Op-ed: Exploring the Uncomfortable Difference Between Cuomo and Obama
BY Michelangelo Signorile
August 08 2011 4:00 AM ET
What is particularly glaring about President Obama invoking states’ rights is that, as a constitutional attorney and the product of an interracial marriage, he certainly knows it is a flawed and offensive argument, particularly with regard to civil rights. He’s also being enormously hypocritical. While pushing his crowning civil rights achievement thus far, health care for all Americans, the president argued the complete antithesis of states’ rights. Tea Party activists and Republican candidates, including Mitt Romney, who signed a similar health care law in Massachusetts with a mandate that all residents buy health insurance (which keeps the price affordable) or face penalties, claim that the federal government should not be placing a mandate on the states.
States, they say, should decide on their own if they want to take that approach. It’s a callous argument, particularly coming from Romney, who says he’s proud of the law the he passed in Massachusetts but basically believes that if Mississippi isn’t lucky enough to have a governor and legislators who see the wisdom of a such a plan, then that’s too bad for many of the people of Mississippi. No health care.
President Obama’s health care reform law, on the other hand, doesn’t allow states to opt out of the law or the mandate unless they replace it with something that will afford universal coverage. He sees health care as a right of every American and one that is a federal issue, not just a state issue, even though individual states will regulate health care differently, up to a point, just like marriage.
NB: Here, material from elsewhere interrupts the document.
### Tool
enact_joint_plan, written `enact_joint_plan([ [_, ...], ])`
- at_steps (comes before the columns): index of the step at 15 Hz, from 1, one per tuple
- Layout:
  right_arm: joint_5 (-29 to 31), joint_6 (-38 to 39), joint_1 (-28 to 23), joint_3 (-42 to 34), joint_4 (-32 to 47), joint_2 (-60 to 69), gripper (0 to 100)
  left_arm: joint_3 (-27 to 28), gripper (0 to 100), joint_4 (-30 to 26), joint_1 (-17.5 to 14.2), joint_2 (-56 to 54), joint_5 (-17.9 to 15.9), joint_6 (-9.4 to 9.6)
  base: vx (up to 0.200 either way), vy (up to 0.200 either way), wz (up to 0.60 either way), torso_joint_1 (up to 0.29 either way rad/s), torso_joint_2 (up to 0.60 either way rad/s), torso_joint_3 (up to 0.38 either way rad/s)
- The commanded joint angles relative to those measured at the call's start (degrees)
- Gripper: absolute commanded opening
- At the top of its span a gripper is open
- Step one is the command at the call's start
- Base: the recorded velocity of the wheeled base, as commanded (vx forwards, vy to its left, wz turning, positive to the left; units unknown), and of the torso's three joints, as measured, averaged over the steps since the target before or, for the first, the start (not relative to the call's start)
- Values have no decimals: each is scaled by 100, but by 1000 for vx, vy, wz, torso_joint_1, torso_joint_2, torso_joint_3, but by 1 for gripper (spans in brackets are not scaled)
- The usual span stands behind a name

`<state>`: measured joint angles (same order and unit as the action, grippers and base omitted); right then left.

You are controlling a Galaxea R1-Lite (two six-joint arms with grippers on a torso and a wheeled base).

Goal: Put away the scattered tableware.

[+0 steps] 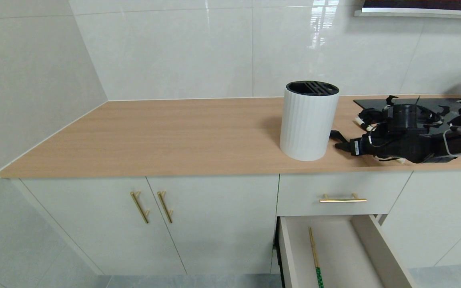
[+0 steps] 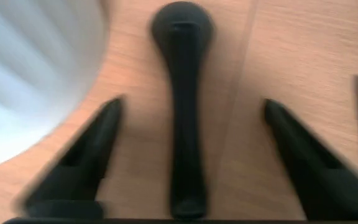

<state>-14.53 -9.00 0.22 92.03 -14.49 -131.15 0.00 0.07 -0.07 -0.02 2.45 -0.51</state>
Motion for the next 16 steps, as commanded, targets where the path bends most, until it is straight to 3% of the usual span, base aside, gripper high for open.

Yet Obama claims to see marriage the way Romney views health care: If the gay and lesbian people of New York are lucky enough to have a governor and legislators who will extend to them their right to marry, good for them. (The president actually called the New York law a “good thing” in the context of making the states’ rights argument during a White House press conference a few days after the law passed.) And if the gay and lesbian people of Nebraska are not lucky enough to have enlightened political leaders, too bad. No equal rights.
It’s hard to believe the president truly thinks that way. We know, in fact, from a questionnaire he filled out in 1996 — in which he claimed, as a state legislative candidate, that he supported marriage equality — that he doesn’t appear to see it that way at all. The White House has gone into contortions trying to explain the questionnaire since it surfaced in 2008 and still hasn’t come up with a straight answer, dismissing most questions by reporters and claiming the president supports only civil unions, not marriage. White House advisers continue to fall back on the states’ rights argument, something Obama and Hillary Clinton both made during the primaries, and on which most LGBT activists were willing to give them a pass at the time.